MST and in vitro kinase experiments are carried out on JNK2 kinase, and the result shows that the methylprednisolone goldthread base can be specifically combined with JNK2 kinase and has strong combining capacity. Meanwhile, the Medohedrine is in dose-dependent inhibition on the activity of JNK2, so that phosphorylation modification of JNK2 on a substrate H2AX is inhibited.

Therefore, the methylpacharidine can be used as a JNK2 kinase inhibitor, has wide application prospects in the aspects of treatment and prevention of diseases caused by abnormal JNK2 kinase activity in human bodies or animals, and has the potential of corresponding detection or diagnosis and other applications by inhibiting enzyme activity in vitro.

2. The action mechanism of the methylprednisolone hance alkaloid is researched in a psoriasis cell model, and the effect mechanism of the methylprednisolone hance alkaloid is found to inhibit a JNK2 signal path so as to inhibit psoriasis-related inflammatory reaction.

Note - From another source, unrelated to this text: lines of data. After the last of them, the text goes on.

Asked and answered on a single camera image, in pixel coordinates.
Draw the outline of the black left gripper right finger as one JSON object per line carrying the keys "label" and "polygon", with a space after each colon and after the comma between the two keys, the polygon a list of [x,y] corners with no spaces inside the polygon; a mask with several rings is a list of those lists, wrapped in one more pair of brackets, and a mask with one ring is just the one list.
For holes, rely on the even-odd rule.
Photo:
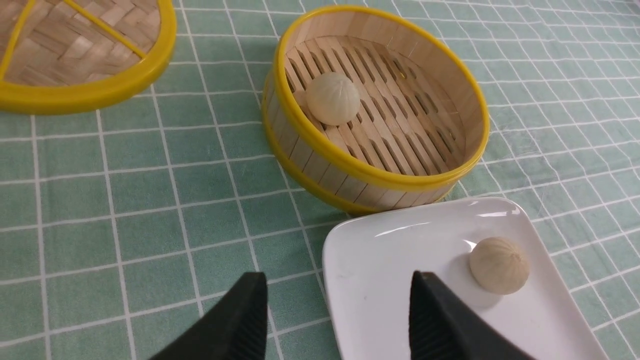
{"label": "black left gripper right finger", "polygon": [[532,360],[434,272],[414,271],[408,341],[412,360]]}

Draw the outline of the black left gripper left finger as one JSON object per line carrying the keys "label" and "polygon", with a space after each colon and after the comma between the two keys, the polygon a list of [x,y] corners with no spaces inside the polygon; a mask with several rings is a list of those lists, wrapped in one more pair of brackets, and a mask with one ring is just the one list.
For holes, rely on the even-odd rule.
{"label": "black left gripper left finger", "polygon": [[245,272],[201,319],[153,355],[153,360],[264,360],[268,285],[263,272]]}

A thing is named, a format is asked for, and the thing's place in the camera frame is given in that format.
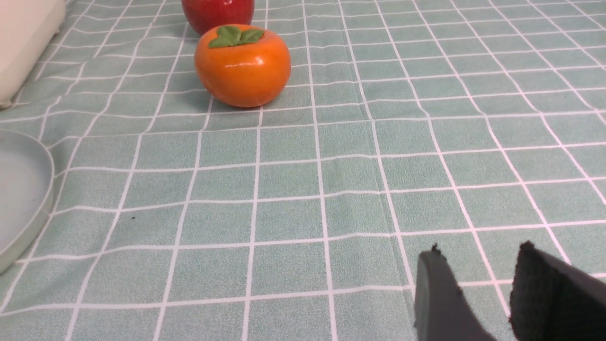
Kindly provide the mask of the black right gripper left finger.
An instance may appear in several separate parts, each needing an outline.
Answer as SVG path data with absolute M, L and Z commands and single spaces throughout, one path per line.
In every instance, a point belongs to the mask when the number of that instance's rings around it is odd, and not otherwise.
M 415 289 L 419 341 L 493 341 L 472 312 L 437 244 L 419 254 Z

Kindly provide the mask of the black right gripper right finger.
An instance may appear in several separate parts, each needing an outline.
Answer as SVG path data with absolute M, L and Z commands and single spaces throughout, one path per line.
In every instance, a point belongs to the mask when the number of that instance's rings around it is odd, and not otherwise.
M 603 281 L 524 242 L 509 296 L 509 324 L 519 341 L 603 341 Z

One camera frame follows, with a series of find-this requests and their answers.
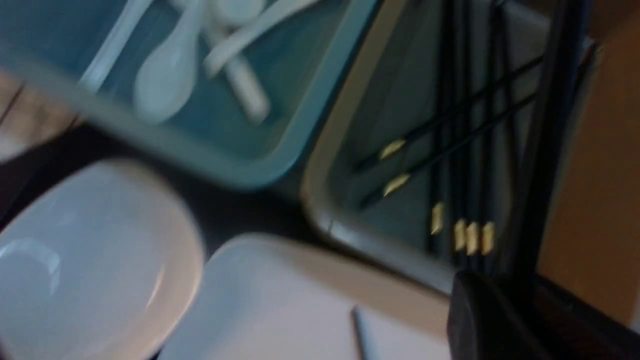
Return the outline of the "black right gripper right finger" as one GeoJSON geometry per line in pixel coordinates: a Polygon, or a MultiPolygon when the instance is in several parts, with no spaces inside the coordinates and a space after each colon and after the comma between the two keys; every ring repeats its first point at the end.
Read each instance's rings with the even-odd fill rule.
{"type": "Polygon", "coordinates": [[[637,360],[639,334],[550,280],[532,283],[531,360],[637,360]]]}

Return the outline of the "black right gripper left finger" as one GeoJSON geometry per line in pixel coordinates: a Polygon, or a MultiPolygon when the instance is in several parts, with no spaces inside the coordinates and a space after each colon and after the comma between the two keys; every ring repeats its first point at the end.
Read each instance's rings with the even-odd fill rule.
{"type": "Polygon", "coordinates": [[[452,282],[446,336],[453,360],[559,360],[551,328],[557,306],[537,291],[519,310],[507,292],[486,276],[458,271],[452,282]]]}

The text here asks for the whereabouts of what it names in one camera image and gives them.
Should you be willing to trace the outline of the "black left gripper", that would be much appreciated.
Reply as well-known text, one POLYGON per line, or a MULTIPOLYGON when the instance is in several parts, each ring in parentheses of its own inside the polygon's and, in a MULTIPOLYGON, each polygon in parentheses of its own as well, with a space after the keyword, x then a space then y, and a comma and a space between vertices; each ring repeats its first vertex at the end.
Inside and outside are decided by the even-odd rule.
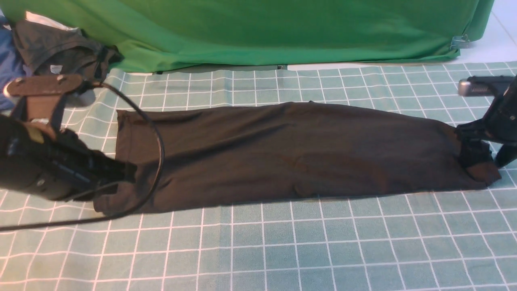
POLYGON ((92 201, 135 183, 137 166, 89 149, 70 130, 53 139, 1 116, 0 186, 50 201, 92 201))

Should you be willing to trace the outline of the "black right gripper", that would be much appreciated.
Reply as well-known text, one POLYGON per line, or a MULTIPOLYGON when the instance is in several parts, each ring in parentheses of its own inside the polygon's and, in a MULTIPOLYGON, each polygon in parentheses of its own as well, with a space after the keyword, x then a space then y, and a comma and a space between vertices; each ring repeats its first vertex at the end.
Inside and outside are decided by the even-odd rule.
POLYGON ((516 160, 516 77, 503 96, 493 97, 482 118, 458 125, 456 132, 464 139, 460 146, 460 165, 465 169, 479 164, 494 165, 490 145, 482 140, 503 144, 495 157, 497 168, 516 160))

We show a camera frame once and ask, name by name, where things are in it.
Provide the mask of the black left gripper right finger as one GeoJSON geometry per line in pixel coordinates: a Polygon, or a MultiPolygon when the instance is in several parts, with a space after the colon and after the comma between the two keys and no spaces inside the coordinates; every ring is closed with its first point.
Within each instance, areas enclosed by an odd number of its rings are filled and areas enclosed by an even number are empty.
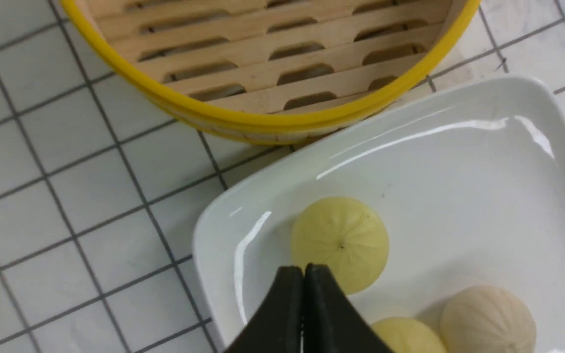
{"type": "Polygon", "coordinates": [[[391,353],[352,306],[325,264],[309,264],[304,280],[306,353],[391,353]]]}

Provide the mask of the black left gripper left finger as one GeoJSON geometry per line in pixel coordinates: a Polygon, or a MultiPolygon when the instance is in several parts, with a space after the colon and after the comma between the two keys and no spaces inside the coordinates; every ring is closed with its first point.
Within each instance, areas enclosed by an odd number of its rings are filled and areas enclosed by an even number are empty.
{"type": "Polygon", "coordinates": [[[300,352],[303,293],[300,268],[279,267],[264,301],[226,352],[300,352]]]}

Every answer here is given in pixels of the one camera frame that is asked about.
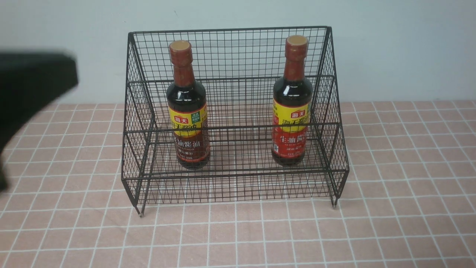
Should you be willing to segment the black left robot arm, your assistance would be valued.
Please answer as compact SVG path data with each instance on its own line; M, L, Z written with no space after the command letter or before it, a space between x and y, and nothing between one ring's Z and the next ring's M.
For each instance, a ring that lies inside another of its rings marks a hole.
M2 51L0 149L38 112L78 85L76 59L52 51Z

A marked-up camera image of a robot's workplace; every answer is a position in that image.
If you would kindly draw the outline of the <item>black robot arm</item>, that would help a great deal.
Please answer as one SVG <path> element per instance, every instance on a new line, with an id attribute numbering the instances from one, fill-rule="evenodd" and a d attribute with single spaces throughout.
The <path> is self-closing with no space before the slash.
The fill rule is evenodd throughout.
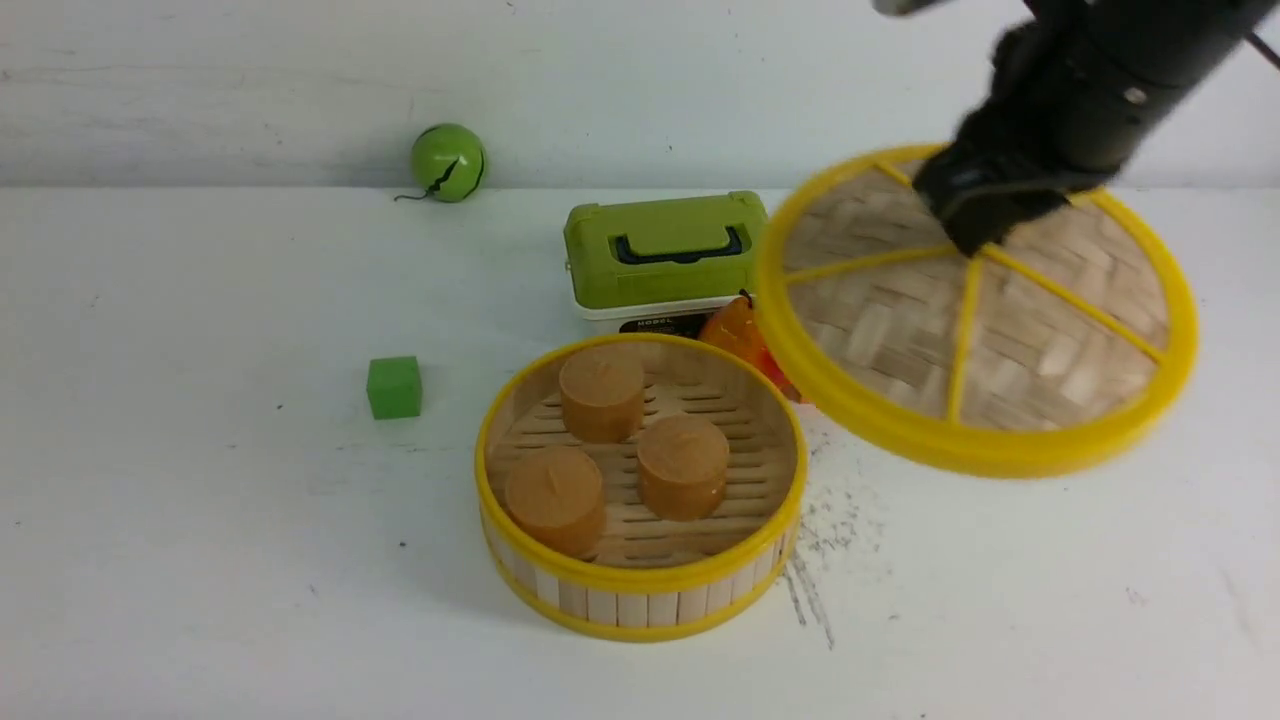
<path id="1" fill-rule="evenodd" d="M 1106 186 L 1276 9 L 1274 1 L 1030 1 L 995 46 L 986 100 L 913 188 L 973 256 Z"/>

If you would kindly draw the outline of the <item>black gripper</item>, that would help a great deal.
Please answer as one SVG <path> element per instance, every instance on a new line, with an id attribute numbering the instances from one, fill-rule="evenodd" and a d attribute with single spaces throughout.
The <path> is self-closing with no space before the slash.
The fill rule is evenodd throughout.
<path id="1" fill-rule="evenodd" d="M 1015 108 L 982 105 L 925 159 L 911 187 L 955 249 L 973 258 L 1089 190 L 1091 173 L 1057 158 Z"/>

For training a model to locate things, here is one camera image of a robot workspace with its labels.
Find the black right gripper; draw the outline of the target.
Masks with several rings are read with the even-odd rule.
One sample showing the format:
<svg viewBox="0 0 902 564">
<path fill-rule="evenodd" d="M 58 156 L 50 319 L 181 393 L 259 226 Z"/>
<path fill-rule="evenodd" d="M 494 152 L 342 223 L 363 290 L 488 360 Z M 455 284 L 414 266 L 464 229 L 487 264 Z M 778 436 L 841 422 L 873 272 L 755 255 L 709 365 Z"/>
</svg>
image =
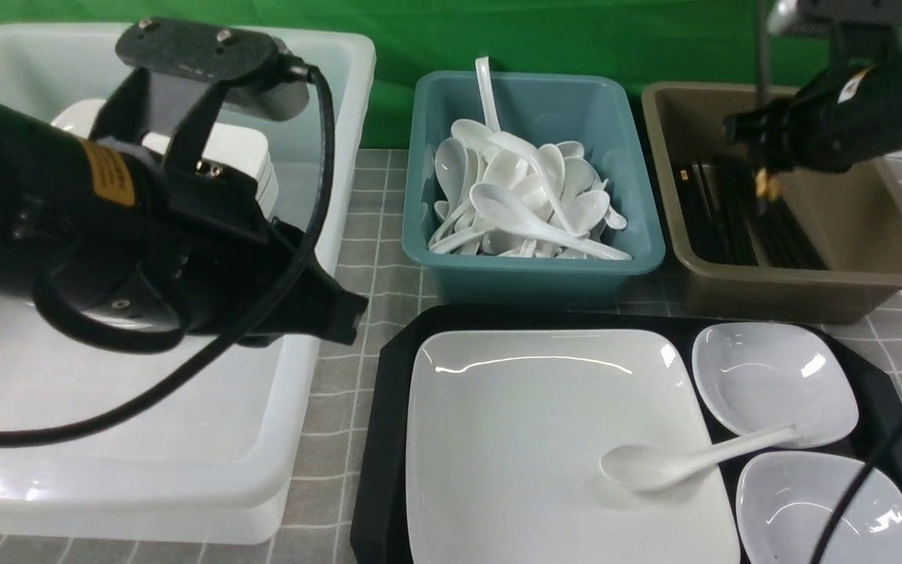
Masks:
<svg viewBox="0 0 902 564">
<path fill-rule="evenodd" d="M 804 168 L 841 174 L 890 153 L 883 125 L 890 76 L 883 65 L 823 72 L 794 96 L 768 99 L 723 120 L 726 143 L 742 144 L 769 175 Z"/>
</svg>

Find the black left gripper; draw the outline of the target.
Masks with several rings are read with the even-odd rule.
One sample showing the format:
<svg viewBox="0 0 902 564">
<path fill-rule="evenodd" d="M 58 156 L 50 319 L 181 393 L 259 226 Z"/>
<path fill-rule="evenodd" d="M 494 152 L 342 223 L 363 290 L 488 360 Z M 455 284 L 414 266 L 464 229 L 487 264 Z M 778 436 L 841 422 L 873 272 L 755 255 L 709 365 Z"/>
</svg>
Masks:
<svg viewBox="0 0 902 564">
<path fill-rule="evenodd" d="M 368 300 L 316 260 L 335 167 L 330 86 L 307 67 L 321 118 L 321 175 L 308 228 L 266 220 L 255 182 L 228 165 L 203 165 L 226 98 L 223 85 L 136 68 L 103 104 L 86 150 L 118 165 L 98 197 L 119 217 L 79 211 L 71 249 L 34 282 L 45 321 L 76 342 L 121 353 L 164 353 L 188 334 L 262 347 L 284 334 L 355 341 Z"/>
</svg>

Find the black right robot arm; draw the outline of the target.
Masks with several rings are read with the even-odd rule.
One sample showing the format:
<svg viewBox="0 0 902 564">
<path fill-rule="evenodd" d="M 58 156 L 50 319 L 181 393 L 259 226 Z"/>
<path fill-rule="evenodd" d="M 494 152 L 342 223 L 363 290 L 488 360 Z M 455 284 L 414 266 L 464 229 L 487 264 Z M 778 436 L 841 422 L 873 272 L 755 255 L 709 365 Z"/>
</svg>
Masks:
<svg viewBox="0 0 902 564">
<path fill-rule="evenodd" d="M 794 96 L 727 115 L 724 139 L 745 144 L 770 174 L 842 174 L 902 150 L 902 53 L 826 69 Z"/>
</svg>

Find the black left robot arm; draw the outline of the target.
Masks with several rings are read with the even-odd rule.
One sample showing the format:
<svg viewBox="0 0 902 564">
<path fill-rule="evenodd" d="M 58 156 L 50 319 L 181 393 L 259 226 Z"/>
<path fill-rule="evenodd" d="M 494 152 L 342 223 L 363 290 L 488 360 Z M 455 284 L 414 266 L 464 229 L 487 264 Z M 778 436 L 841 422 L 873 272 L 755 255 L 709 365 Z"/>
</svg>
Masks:
<svg viewBox="0 0 902 564">
<path fill-rule="evenodd" d="M 308 85 L 321 100 L 316 218 L 266 220 L 257 183 L 204 165 L 231 92 Z M 33 302 L 97 349 L 157 354 L 189 334 L 266 346 L 285 334 L 351 344 L 365 297 L 314 256 L 332 181 L 335 121 L 322 72 L 290 55 L 229 70 L 140 63 L 88 139 L 0 104 L 0 295 Z"/>
</svg>

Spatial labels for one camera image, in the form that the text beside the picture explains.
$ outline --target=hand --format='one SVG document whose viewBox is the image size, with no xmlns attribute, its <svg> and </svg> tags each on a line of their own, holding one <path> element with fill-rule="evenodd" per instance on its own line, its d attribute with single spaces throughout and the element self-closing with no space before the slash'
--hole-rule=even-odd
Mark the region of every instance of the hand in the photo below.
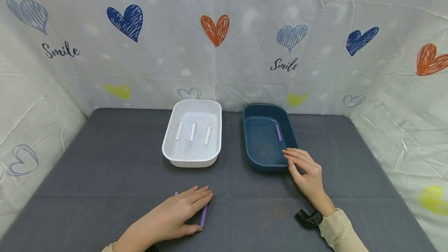
<svg viewBox="0 0 448 252">
<path fill-rule="evenodd" d="M 295 184 L 316 210 L 326 217 L 335 213 L 336 207 L 324 191 L 322 167 L 316 164 L 307 151 L 286 148 L 286 150 L 283 150 L 283 153 L 285 158 L 288 159 L 288 169 Z M 303 169 L 306 174 L 301 175 L 296 165 Z"/>
<path fill-rule="evenodd" d="M 114 252 L 144 252 L 151 245 L 202 231 L 200 225 L 185 222 L 212 200 L 208 186 L 197 186 L 172 196 L 156 206 L 129 229 L 114 244 Z"/>
</svg>

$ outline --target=yellow heart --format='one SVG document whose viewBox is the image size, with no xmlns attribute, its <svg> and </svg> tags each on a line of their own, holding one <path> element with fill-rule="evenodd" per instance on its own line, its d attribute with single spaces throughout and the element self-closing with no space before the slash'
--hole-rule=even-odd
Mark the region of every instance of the yellow heart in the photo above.
<svg viewBox="0 0 448 252">
<path fill-rule="evenodd" d="M 423 208 L 441 216 L 448 216 L 448 202 L 442 201 L 442 196 L 442 187 L 433 185 L 422 190 L 418 201 Z"/>
<path fill-rule="evenodd" d="M 299 106 L 308 98 L 307 94 L 301 94 L 300 96 L 290 93 L 287 97 L 288 104 L 291 106 Z"/>
<path fill-rule="evenodd" d="M 104 89 L 106 89 L 107 92 L 112 93 L 114 96 L 117 96 L 122 99 L 128 99 L 131 97 L 131 88 L 127 85 L 121 85 L 121 86 L 114 86 L 111 84 L 104 85 Z"/>
</svg>

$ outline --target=tray rim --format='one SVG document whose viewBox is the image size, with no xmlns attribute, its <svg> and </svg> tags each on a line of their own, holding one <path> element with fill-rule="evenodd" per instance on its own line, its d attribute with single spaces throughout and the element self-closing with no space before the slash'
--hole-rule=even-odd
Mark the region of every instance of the tray rim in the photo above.
<svg viewBox="0 0 448 252">
<path fill-rule="evenodd" d="M 205 159 L 205 160 L 179 160 L 179 159 L 172 158 L 172 157 L 168 156 L 168 155 L 166 154 L 166 152 L 165 152 L 165 142 L 166 142 L 166 139 L 167 139 L 167 136 L 168 136 L 168 130 L 169 130 L 170 126 L 171 126 L 171 122 L 172 122 L 172 119 L 173 119 L 173 112 L 174 112 L 176 106 L 177 106 L 178 104 L 180 104 L 180 102 L 198 102 L 198 101 L 199 101 L 199 102 L 214 102 L 214 103 L 216 103 L 216 104 L 219 105 L 219 146 L 218 146 L 218 150 L 217 150 L 216 153 L 213 155 L 213 157 L 208 158 L 208 159 Z M 166 129 L 166 131 L 165 131 L 165 137 L 163 138 L 163 143 L 162 143 L 162 153 L 163 153 L 163 155 L 165 156 L 165 158 L 167 158 L 168 160 L 170 160 L 170 161 L 179 161 L 179 162 L 182 162 L 182 163 L 200 163 L 200 162 L 205 162 L 205 161 L 212 161 L 212 160 L 214 160 L 214 159 L 219 155 L 219 153 L 221 152 L 221 146 L 222 146 L 222 130 L 223 130 L 223 108 L 222 108 L 222 106 L 221 106 L 221 104 L 220 104 L 219 102 L 214 101 L 214 100 L 212 100 L 212 99 L 194 99 L 194 98 L 188 98 L 188 99 L 182 99 L 182 100 L 179 100 L 179 101 L 174 105 L 173 109 L 171 110 L 171 115 L 170 115 L 170 117 L 169 117 L 168 126 L 167 126 L 167 129 Z"/>
</svg>

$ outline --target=wrist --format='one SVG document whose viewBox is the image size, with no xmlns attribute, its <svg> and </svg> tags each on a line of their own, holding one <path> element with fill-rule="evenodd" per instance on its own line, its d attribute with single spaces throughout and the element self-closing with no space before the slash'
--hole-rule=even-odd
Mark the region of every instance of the wrist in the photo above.
<svg viewBox="0 0 448 252">
<path fill-rule="evenodd" d="M 319 211 L 324 217 L 331 216 L 336 212 L 336 207 L 325 192 L 310 197 L 309 200 L 314 208 Z"/>
<path fill-rule="evenodd" d="M 113 245 L 114 252 L 145 252 L 154 245 L 151 240 L 142 238 L 137 228 L 131 225 Z"/>
</svg>

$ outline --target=dark blue plastic tray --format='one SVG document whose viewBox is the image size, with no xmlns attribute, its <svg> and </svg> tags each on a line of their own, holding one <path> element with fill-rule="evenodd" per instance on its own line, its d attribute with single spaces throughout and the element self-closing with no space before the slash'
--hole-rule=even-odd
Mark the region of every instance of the dark blue plastic tray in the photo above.
<svg viewBox="0 0 448 252">
<path fill-rule="evenodd" d="M 279 126 L 280 142 L 275 125 Z M 247 161 L 259 172 L 282 172 L 288 169 L 283 157 L 285 148 L 298 148 L 288 113 L 277 105 L 251 104 L 243 111 Z"/>
</svg>

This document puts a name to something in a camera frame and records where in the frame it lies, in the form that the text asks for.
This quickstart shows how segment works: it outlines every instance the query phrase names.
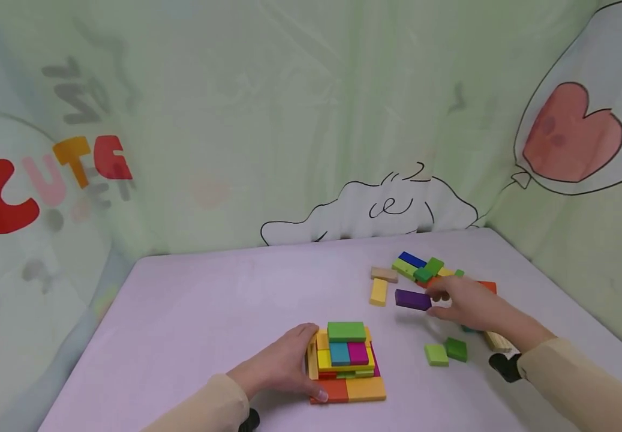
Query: table
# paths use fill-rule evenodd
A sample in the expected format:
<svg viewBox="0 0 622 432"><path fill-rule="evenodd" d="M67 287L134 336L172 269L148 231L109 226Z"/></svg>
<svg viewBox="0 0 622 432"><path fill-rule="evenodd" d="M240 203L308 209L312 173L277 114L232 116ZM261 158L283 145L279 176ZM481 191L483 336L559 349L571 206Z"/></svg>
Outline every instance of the table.
<svg viewBox="0 0 622 432"><path fill-rule="evenodd" d="M570 338L622 381L622 342L491 229L327 241L139 260L52 406L41 432L139 431L284 331L302 322L363 321L387 390L383 402L311 406L253 399L260 431L574 431L524 381L488 365L480 335L417 310L369 305L371 265L402 251L479 280ZM465 340L468 363L429 367L424 344Z"/></svg>

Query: right hand
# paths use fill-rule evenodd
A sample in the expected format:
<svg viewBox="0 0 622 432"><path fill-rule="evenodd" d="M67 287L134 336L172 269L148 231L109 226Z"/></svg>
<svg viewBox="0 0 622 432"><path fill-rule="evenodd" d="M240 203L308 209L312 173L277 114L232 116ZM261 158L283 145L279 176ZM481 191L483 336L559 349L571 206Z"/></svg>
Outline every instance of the right hand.
<svg viewBox="0 0 622 432"><path fill-rule="evenodd" d="M502 332L521 314L500 296L468 277L437 278L426 289L433 300L452 299L450 308L433 306L428 314L480 331Z"/></svg>

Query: cartoon cloud
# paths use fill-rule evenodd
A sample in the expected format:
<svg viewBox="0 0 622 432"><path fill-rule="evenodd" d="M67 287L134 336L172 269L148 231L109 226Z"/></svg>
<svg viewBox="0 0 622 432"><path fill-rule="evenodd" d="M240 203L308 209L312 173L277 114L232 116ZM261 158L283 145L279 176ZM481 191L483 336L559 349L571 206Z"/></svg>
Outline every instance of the cartoon cloud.
<svg viewBox="0 0 622 432"><path fill-rule="evenodd" d="M413 176L392 172L380 185L346 183L336 200L315 206L303 222L266 222L260 236L267 245L287 245L470 227L479 217L474 206L439 178L413 180L419 165Z"/></svg>
<svg viewBox="0 0 622 432"><path fill-rule="evenodd" d="M580 195L622 182L622 2L599 10L544 77L515 159L523 187Z"/></svg>

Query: black object
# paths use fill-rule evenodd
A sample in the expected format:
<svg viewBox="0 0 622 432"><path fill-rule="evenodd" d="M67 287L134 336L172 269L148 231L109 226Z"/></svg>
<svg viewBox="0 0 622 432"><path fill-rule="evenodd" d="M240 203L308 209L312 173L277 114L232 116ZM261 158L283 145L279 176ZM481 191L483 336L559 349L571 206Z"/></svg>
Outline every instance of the black object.
<svg viewBox="0 0 622 432"><path fill-rule="evenodd" d="M260 415L255 409L248 410L248 418L239 426L239 432L253 432L260 426Z"/></svg>
<svg viewBox="0 0 622 432"><path fill-rule="evenodd" d="M493 354L491 358L488 359L488 364L491 365L505 381L520 381L522 376L519 374L519 369L517 369L517 360L519 360L521 356L522 354L515 354L511 356L510 359L507 359L505 354Z"/></svg>

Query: curtain
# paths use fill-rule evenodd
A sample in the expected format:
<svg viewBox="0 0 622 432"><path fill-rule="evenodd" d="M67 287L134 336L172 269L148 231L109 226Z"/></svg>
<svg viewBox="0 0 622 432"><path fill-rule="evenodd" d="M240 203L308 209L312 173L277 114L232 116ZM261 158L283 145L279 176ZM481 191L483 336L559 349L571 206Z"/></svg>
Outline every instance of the curtain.
<svg viewBox="0 0 622 432"><path fill-rule="evenodd" d="M622 2L76 3L0 0L0 431L151 254L489 224L622 338Z"/></svg>

The high activation of the S1007, STAT3, JNK and p38 signaling pathways are the most prominent molecular alterations characteristic of psoriasis. M5(10ng/ml TNF-a, IL-17A, IL-22, IL-1a and Oncostatin-M) (references: Teng X, Hu Z, Wei X, Wang Z, Guan T, Liu N, Liu X, Ye N, Deng G, Luo C, Huang N, Sun C, Xu M, Zhou X, Deng H, Edwards CK 3rd, Chen X, Wang X, Cui K, Wei Y, Li J.IL-37 ameliorantes and processes in psoriasis by treating psoriasis cytokinase. J. 2014feb 15; 192(4) 1815-23. epub.22. Jab 22) Jab cells are a model of psoriasis stimulation, and we further use a model of the effects of methyl-p-S38 and STAT K on the mechanisms of psoriasis. The results show that the methylprednisolone alkaloid obviously inhibits the activation of JNK and STAT3 signal pathways induced by M5 and the expression of psoriasis marker molecule S1007.

3. The effect of the methyl coptisine is observed in an animal model of the psoriasis, and the methyl coptisine is found to effectively inhibit the clinical symptoms and pathological changes of the psoriasis.

A classical animal model of psoriasis is 5% imidazolemote (Imiquimod, IMQ) applied to the skin of the back and ears of adult Balb/c mice (nine weeks old) for 5 consecutive days, inducing skin lesions. We adopt the model to observe the therapeutic effect of the Medohedrine on psoriasis. The results show that the methylprednisolone alkaloid effectively inhibits 5% of the skin symptoms and pathological changes induced by the imidazolate.

The researches are combined to discover that the methylparaben has good therapeutic activity on psoriasis, the activity is closely related to the inhibition of the activation of JNK and STAT3 signal pathways by the methylparaben and the expression of psoriasis marker molecule S1007, so that the methylparaben can be used as an active ingredient for preparing a medicament for treating psoriasis, the methylparaben and other active ingredients can be compounded to prepare the medicament for treating psoriasis in order to further improve the curative effect, and pharmaceutically acceptable carriers can be added during the preparation of the medicaments.

According to one embodiment of the invention, the medicament is for topical administration.

Drawings

FIG. 1 shows the results of in vitro kinase assays for inhibition of JNK2 activity by methylprednisolone.

FIG. 2 establishment of psoriasis cell model.

FIG. 3 uses Western blot to detect signal molecules to evaluate inhibitory effect of methylprednisolone on JNK2 signal pathway in psoriasis cell model.

Figure 4 effect of methylccoptisine on imiquimod-induced skin pathological changes in animal models of psoriasis.

Detailed Description

The present invention will be described in detail below with reference to specific examples.